Task to carry out -
An exact copy of the lines from the top of the data through the line with "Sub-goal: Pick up" is what you should give, with no pictures in it.

Recorded data -
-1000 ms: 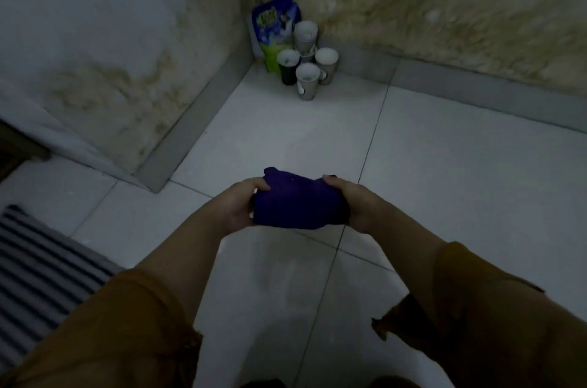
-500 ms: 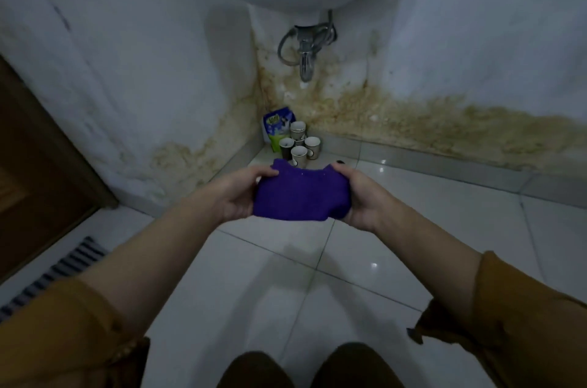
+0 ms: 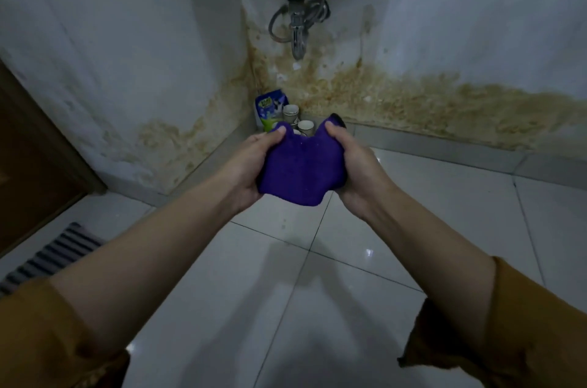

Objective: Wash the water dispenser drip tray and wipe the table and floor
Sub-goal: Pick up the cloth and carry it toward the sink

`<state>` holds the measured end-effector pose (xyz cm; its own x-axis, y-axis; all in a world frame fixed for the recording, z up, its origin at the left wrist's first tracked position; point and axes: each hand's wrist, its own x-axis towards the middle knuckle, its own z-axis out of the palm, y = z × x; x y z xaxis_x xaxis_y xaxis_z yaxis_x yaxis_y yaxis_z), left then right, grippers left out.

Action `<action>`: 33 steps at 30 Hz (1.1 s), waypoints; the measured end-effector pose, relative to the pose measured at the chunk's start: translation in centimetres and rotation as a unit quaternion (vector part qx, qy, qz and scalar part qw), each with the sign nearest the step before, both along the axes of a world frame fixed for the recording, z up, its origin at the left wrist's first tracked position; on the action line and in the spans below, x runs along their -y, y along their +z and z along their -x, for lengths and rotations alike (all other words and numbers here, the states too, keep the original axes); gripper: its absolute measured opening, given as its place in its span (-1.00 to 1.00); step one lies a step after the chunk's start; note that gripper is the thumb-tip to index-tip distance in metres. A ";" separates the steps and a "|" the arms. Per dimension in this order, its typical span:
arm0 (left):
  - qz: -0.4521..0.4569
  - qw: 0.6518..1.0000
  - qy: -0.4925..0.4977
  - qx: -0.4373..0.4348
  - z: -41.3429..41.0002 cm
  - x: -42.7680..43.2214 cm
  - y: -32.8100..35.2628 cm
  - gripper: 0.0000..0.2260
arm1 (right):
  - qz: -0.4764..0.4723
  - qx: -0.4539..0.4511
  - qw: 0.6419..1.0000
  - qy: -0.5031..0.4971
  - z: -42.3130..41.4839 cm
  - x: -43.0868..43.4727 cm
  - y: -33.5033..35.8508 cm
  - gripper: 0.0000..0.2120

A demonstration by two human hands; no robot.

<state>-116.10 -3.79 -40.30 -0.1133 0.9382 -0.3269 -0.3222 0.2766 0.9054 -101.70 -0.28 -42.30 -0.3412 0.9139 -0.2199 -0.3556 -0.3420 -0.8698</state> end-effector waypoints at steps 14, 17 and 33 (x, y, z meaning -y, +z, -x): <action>-0.028 0.997 0.053 0.057 -4.5 -1.3 16.0 -0.82 | 0.087 -0.060 0.985 -0.138 -2.1 -0.3 16.3 -0.50; -0.029 0.997 0.049 0.053 -5.3 -0.2 23.1 -0.81 | 0.086 -0.050 0.984 -0.149 -3.0 0.7 23.6 -0.51; 0.035 0.996 -0.038 0.070 -15.6 8.0 56.1 -0.77 | 0.091 -0.060 0.972 -0.210 -13.7 10.5 56.8 -0.62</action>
<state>-100.53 -11.75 15.81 0.0092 0.9164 -0.4001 -0.4199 0.3666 0.8302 -88.01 -10.75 14.46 0.0201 0.9277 -0.3728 -0.5928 -0.2892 -0.7516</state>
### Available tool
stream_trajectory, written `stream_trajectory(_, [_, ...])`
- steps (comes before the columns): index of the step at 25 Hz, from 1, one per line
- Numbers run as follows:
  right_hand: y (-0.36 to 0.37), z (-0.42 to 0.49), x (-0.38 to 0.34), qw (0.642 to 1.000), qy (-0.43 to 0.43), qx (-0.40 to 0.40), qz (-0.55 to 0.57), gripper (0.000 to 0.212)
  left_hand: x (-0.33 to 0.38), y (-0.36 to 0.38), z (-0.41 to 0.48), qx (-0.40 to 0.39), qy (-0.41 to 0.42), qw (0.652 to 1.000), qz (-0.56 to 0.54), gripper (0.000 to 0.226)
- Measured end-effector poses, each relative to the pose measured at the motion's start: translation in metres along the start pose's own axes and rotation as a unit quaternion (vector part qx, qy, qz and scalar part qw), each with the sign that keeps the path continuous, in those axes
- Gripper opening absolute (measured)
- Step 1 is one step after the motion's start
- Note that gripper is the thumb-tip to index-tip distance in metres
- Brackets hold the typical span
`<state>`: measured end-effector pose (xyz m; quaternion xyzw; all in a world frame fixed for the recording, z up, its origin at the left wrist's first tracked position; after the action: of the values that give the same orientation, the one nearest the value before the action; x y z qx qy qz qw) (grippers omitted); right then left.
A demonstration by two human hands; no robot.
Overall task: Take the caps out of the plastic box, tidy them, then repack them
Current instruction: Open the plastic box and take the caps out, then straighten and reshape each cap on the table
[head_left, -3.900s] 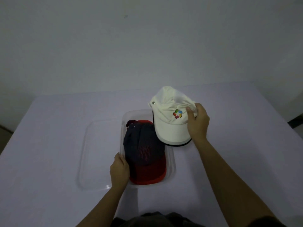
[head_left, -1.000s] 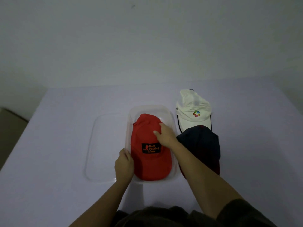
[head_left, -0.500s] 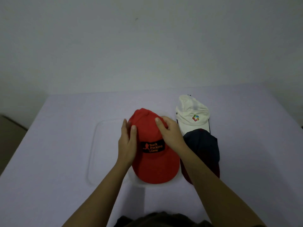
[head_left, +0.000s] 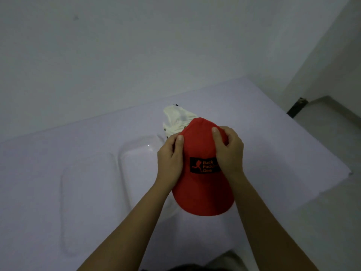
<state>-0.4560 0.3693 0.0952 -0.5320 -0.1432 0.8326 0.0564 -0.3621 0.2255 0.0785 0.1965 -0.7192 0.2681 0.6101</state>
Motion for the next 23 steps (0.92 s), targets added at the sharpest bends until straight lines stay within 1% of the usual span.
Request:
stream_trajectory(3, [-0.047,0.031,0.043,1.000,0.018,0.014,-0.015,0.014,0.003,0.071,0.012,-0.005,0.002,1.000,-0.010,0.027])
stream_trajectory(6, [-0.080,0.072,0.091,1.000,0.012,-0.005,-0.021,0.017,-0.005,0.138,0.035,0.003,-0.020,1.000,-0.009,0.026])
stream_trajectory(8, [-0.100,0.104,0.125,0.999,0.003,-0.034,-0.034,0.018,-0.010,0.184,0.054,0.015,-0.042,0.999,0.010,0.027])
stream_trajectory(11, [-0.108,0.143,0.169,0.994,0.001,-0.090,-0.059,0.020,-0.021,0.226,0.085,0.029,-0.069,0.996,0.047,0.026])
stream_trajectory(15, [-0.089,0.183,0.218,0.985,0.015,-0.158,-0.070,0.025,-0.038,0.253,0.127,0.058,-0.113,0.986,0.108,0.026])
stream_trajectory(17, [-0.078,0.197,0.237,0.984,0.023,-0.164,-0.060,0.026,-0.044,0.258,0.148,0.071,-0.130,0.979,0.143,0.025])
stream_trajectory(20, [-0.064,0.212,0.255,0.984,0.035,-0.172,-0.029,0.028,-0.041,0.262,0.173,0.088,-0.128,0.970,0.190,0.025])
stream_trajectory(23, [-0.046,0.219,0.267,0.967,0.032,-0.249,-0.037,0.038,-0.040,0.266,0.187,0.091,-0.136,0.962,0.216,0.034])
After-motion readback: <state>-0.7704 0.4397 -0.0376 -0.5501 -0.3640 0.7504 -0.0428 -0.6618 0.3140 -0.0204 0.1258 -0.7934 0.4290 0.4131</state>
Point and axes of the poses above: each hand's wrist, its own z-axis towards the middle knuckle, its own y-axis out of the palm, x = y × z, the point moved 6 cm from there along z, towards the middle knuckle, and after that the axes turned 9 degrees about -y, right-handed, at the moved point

Answer to this exercise -
-1000 ms: 
-500 ms: 
+0 ms: 

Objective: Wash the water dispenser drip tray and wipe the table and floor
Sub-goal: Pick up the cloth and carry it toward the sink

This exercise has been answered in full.